Pierre-Benoist Varoclier (born 30 April 1983 in Fontainebleau, France) is a French actor, theatre director, writer and producer. Former chess champion and financial consultant, he made his film debut as a child in Volker Schlöndorff's The Ogre (1996).

== Biography ==

Varoclier first studied economics and philosophy in business school, at École Normale Supérieure, at Harvard University, and at Bristol University. He began his career as an auditor in a large American firm, but chose not to pursue this career path. Consequently, he trained as an actor at the London Academy of Music and Dramatic Art (LAMDA, Class of 2008) and at the Conservatoire National Supérieur d'Art Dramatique (CNSAD, Class of 2009) in Paris. Varoclier was elected Talent Cannes in 2012 at the Cannes Film Festival.

== Chess champion ==

Former junior chess champion, Varoclier started competing at the age of 8, as a young prodigy, often winning over experienced adult players.
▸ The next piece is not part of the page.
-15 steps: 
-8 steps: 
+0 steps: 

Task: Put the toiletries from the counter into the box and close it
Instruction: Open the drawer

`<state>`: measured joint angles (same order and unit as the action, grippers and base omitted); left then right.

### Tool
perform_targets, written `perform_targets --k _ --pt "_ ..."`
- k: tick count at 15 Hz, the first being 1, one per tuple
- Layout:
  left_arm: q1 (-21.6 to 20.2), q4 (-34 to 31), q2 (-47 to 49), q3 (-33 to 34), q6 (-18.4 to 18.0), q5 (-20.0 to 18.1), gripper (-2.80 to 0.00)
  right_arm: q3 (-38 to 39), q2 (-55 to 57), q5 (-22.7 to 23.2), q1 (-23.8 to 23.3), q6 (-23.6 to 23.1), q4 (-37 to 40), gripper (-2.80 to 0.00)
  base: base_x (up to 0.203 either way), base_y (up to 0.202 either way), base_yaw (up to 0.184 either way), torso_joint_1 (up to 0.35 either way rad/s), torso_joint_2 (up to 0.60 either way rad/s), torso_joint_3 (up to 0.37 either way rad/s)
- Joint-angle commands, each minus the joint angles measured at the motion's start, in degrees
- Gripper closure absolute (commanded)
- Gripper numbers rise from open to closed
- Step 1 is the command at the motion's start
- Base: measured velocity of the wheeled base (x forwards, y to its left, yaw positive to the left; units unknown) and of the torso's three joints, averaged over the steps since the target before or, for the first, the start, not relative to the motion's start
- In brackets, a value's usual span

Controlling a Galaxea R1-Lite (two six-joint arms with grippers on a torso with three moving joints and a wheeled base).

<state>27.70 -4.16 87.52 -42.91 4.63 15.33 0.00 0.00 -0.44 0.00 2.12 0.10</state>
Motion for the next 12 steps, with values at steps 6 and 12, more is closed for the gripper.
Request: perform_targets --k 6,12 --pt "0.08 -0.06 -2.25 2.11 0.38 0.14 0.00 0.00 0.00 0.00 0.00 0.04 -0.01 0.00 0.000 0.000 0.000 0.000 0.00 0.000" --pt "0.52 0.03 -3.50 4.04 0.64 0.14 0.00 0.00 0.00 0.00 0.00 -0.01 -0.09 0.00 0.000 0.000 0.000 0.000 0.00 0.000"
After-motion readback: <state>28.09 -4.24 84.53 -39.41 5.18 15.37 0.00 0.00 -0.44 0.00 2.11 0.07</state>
He won inter-club tournaments, then junior tournaments in parisian districts (in 1991 and 1992), as well as two junior titles in Brussels (in 1993) and in Prague (in 1994). He belongs to the generation of future French international grandmaster Étienne Bacrot: hence, he faced him 4 times, winning only once though. He stopped competing at the end of 1994, age 11, the year of his best Elo ranking (2179), ranked 173rd worldwide at the time.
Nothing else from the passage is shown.